**What is expected:** Copy out each line of the listing below where the string "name" appears.

**Data for analysis:**

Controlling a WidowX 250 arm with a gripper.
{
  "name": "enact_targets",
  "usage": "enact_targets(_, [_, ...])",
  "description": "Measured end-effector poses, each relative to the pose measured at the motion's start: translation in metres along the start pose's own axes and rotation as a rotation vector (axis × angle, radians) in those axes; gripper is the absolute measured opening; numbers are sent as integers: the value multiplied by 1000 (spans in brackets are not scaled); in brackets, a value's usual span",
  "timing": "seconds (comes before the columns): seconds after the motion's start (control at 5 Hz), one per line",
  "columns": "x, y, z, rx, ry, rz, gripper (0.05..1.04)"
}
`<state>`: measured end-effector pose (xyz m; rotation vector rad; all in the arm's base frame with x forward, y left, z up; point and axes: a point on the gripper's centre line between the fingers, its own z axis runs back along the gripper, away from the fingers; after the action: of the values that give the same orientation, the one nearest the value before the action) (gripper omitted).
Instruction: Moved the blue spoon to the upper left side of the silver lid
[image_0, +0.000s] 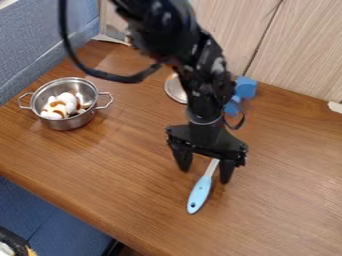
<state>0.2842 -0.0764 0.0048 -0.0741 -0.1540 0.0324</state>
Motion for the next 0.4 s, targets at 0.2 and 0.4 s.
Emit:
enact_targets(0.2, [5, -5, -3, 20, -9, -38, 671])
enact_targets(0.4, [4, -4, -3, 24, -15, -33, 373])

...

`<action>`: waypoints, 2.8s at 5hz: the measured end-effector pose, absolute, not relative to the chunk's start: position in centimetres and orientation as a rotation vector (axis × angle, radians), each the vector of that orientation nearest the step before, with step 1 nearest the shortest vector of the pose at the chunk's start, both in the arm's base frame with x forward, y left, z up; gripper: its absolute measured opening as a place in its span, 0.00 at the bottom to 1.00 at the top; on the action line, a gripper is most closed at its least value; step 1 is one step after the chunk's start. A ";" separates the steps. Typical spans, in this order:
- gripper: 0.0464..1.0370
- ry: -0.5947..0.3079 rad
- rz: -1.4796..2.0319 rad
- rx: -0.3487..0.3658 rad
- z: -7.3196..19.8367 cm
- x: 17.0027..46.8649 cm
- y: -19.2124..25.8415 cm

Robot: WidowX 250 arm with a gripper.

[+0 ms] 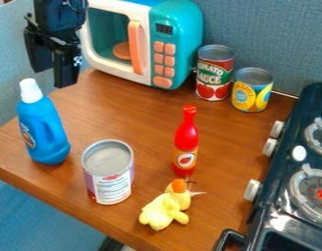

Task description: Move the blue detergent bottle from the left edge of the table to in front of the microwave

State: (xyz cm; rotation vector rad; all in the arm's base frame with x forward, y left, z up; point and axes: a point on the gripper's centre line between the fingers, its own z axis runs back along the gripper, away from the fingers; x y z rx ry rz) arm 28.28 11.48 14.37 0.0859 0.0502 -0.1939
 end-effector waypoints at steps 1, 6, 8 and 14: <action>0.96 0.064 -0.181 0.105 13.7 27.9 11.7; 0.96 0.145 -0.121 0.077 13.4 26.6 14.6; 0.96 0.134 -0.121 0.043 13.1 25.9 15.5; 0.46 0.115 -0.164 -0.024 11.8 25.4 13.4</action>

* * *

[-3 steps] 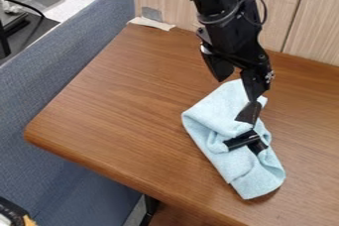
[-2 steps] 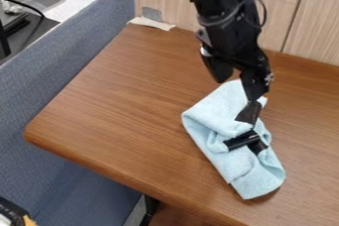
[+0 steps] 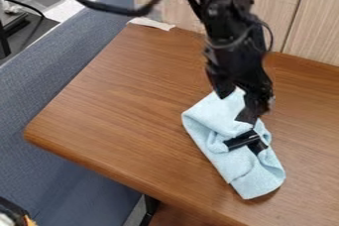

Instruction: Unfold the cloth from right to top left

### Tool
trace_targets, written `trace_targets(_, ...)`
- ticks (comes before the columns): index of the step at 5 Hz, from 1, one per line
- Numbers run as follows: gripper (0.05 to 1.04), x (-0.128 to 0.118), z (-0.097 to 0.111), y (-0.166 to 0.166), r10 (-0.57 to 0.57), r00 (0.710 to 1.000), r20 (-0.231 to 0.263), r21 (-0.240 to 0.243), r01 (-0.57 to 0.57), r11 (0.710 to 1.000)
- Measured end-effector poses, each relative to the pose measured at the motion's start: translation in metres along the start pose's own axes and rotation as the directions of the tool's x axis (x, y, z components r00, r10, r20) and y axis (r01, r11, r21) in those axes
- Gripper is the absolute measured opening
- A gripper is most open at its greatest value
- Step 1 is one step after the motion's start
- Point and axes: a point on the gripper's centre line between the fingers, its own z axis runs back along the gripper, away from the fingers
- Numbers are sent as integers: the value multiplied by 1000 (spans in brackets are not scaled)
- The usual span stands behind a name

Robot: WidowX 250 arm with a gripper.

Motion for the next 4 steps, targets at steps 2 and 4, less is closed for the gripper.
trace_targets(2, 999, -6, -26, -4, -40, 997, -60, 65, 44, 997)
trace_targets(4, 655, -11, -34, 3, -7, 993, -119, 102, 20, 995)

**Completed task:**
  "name": "enact_targets",
- The usual span stands behind a name

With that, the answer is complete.